Constitution: “A body of fundamental principles or established precedents according to which a state or other organization is acknowledged to be governed.” (New Oxford American Dictionary)
Last week The Economist had an interesting article referencing Constitute, a project (and pretty slick web application) that aims to provide the world’s constitutions for people to read, search, and compare. At the most basic level, the site breaks down 189 national constitutions into common topics, themes, and provisions for easy comparison of the most powerful governing documents across the world. It also ranks the constitutions by overall scope, executive power, legislative power, and judicial independence. Below is a quick graphic comparing the constitutions of 19 countries in Central and South America.

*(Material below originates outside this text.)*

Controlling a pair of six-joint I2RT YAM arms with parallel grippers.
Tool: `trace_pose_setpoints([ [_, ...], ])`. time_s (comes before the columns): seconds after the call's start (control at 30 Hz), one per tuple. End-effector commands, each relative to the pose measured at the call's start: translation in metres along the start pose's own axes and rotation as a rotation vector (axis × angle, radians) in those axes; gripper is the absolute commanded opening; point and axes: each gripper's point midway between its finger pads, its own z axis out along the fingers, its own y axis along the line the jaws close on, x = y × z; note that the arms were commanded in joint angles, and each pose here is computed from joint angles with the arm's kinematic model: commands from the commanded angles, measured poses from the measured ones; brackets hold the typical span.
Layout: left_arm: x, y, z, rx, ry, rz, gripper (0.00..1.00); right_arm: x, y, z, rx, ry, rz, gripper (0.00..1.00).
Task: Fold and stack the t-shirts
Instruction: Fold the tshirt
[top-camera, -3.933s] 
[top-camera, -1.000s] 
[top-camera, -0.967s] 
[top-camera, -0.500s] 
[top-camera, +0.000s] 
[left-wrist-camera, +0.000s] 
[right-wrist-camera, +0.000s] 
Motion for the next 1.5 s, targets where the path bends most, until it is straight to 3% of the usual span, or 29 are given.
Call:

Some interesting statistics (from a variety of sources referenced at bottom):
- Every year around 5 new constitutions are written and between 30-40 constitutions are amended or revised. Since 1789, more than 900 constitutions have been written. Only about half of all written constitutions last more than 19 years (this was predicted by Thomas Jefferson in 1789 that a constitution “naturally expires at the end of 19 years”).
- The longest constitution is India’s at over 146,000 words (117,000+ using English-language translation). The shortest is Jordan’s at 2,270 words using the English-language translation. The U.S. Constitution has 4,543 words (original, unamended) and 7,762 (full text).
- The oldest written set of documents still governing a sovereign nation is San Marino’s “Leges Statutae Republicae Sancti Marini”, written in 1600. The oldest surviving one-document constitutional text governing a sovereign nation is widely considered to be the U.S. Constitution, written in 1789.
- There are 27 amendments to the U.S. Constitution. Since 1789 there have been over 11,500 measures proposed to amend the U.S. Constitution. That’s over 50 measures per year (the rate has actually been closer to 100 measures per year more recently). Over 500 of the 11,500 measures have been proposed to amend the Electoral College. (Senate.gov)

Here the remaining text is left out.